> _TASK_
In the entries below, find the line with "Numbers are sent" and the line with "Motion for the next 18". Reproduce those two lines and every line between them exactly, and nothing more.

......

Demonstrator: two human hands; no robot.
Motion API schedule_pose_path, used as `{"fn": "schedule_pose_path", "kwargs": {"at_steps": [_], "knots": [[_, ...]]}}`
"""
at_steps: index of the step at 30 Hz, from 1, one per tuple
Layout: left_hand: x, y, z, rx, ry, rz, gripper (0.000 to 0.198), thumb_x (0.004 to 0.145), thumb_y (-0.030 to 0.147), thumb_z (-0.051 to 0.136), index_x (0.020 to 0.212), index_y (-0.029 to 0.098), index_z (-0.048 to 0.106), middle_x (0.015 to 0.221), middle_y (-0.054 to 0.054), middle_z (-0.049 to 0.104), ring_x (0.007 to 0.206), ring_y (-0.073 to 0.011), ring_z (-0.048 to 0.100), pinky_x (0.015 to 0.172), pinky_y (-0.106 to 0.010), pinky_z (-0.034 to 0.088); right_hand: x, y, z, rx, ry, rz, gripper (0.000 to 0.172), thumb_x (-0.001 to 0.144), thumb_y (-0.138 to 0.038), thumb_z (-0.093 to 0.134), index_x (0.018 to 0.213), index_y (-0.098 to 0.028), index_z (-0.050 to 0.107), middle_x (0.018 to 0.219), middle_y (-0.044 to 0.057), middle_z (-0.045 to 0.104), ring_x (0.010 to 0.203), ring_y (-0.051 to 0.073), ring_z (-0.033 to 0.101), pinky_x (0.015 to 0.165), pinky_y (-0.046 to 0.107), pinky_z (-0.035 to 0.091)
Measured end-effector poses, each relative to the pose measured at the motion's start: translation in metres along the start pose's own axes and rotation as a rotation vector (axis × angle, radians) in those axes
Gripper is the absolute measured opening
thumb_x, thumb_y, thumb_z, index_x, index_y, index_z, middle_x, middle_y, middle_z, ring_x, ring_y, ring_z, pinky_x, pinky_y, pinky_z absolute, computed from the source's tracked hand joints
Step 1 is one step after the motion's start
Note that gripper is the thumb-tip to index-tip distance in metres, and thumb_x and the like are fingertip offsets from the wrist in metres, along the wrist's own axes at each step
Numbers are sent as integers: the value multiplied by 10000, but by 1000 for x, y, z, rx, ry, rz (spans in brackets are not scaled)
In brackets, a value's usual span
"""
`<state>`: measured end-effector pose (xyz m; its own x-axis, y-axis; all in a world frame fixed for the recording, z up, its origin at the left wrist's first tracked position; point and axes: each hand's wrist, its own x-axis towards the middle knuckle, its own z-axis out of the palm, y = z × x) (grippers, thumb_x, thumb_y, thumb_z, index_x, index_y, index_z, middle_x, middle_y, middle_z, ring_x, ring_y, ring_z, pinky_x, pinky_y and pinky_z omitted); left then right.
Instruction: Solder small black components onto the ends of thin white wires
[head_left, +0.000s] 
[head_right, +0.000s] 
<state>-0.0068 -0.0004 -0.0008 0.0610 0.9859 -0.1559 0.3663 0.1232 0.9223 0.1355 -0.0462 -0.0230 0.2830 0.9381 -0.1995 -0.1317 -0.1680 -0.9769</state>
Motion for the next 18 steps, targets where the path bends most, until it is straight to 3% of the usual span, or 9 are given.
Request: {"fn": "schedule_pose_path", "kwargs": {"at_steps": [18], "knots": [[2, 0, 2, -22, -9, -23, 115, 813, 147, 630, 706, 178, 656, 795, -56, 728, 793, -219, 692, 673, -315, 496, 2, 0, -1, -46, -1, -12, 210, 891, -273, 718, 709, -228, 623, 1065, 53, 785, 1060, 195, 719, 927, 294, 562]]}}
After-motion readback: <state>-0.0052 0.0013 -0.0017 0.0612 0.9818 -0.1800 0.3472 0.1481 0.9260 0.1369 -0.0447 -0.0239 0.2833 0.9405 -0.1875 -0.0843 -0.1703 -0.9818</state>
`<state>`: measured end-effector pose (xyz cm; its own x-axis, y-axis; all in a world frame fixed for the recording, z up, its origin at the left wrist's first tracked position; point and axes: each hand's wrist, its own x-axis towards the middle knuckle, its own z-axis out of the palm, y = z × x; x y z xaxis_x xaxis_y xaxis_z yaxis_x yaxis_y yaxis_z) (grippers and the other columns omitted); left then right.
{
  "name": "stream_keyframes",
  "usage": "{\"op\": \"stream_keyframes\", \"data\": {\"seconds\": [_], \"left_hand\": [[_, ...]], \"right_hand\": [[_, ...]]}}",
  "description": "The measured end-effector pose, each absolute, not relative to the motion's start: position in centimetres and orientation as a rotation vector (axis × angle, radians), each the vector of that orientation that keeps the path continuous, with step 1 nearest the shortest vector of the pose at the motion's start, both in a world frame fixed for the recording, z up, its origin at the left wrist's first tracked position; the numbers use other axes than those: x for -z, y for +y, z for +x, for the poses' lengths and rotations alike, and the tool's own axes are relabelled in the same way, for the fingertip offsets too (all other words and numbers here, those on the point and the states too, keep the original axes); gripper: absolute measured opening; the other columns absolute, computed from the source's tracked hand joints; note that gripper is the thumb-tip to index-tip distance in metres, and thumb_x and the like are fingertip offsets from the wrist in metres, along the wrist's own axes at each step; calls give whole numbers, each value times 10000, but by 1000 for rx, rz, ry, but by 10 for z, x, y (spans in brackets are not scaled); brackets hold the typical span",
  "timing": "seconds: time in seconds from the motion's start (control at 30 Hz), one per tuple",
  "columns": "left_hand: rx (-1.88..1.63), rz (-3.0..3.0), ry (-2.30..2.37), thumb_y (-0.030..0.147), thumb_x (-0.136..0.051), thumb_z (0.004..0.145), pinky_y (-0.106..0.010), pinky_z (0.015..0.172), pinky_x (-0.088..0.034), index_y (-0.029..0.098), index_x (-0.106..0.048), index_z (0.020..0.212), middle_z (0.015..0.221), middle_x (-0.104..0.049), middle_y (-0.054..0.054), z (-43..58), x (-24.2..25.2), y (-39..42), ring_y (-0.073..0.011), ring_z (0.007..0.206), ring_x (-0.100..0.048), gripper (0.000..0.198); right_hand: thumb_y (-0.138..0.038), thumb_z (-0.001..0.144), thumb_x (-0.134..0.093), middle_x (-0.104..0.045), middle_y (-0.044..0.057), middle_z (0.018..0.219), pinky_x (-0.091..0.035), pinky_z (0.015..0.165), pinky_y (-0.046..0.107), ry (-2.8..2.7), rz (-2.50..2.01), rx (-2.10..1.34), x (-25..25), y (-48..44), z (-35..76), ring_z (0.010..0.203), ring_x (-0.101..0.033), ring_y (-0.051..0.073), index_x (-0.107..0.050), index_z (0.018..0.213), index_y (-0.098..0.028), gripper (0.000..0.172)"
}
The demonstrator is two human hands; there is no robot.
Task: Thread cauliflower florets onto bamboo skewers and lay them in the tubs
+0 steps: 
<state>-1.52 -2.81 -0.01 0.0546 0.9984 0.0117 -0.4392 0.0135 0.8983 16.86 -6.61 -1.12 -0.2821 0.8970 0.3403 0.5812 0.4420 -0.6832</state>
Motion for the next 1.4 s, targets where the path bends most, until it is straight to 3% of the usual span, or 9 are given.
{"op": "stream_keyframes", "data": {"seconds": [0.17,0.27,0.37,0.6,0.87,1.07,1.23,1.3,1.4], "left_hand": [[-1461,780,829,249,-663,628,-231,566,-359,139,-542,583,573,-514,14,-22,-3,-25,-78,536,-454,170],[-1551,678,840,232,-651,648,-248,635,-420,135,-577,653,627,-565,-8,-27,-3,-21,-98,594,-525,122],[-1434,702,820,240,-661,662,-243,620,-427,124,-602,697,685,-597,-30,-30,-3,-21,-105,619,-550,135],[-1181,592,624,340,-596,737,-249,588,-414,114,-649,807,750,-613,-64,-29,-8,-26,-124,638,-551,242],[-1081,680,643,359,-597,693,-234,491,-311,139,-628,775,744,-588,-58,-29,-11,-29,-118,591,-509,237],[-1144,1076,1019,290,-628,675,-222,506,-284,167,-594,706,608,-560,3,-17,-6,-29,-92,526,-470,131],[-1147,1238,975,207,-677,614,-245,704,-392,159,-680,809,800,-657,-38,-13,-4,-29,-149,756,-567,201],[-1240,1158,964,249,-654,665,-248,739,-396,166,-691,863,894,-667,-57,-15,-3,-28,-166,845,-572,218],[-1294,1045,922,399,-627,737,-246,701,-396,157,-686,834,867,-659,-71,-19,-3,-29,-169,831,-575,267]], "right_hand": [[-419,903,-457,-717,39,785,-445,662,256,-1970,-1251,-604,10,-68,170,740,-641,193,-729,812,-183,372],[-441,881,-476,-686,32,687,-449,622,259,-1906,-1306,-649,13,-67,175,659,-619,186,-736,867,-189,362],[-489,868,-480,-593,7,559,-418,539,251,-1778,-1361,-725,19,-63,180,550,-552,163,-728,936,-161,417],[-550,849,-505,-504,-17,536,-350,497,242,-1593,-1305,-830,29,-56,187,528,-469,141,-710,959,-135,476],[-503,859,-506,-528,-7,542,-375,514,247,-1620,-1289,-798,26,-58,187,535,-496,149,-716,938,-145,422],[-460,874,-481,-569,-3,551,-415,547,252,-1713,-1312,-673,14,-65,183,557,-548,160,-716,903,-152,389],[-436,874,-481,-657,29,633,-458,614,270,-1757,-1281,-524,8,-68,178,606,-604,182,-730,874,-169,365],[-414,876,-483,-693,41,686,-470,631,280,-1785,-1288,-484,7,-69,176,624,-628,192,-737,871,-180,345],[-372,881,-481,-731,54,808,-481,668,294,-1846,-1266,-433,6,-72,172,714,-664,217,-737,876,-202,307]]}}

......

> _ANSWER TO THIS EXERCISE_
Numbers are sent as integers: the value multiplied by 10000, but by 1000 for x, y, z, rx, ry, rz (spans in brackets are not scaled)
In brackets, a value's usual span
"""
`<state>`: measured end-effector pose (xyz m; its own x-axis, y-axis; all in a world frame fixed for the recording, z up, its origin at the left wrist's first tracked position; point and axes: each hand's wrist, its own x-axis towards the middle knuckle, its own z-axis out of the palm, y = z × x) (grippers, thumb_x, thumb_y, thumb_z, index_x, index_y, index_z, middle_x, middle_y, middle_z, ring_x, ring_y, ring_z, pinky_x, pinky_y and pinky_z omitted); left then right.
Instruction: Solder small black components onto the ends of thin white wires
[head_left, +0.000s] 
[head_right, +0.000s] 
<state>-0.0068 -0.0004 -0.0008 0.0610 0.9859 -0.1559 0.3663 0.1232 0.9223 0.1355 -0.0462 -0.0230 0.2830 0.9381 -0.1995 -0.1317 -0.1680 -0.9769</state>
Motion for the next 18 steps, targets where the path bends most, until it is straight to 3% of the usual span, or 9 are given.

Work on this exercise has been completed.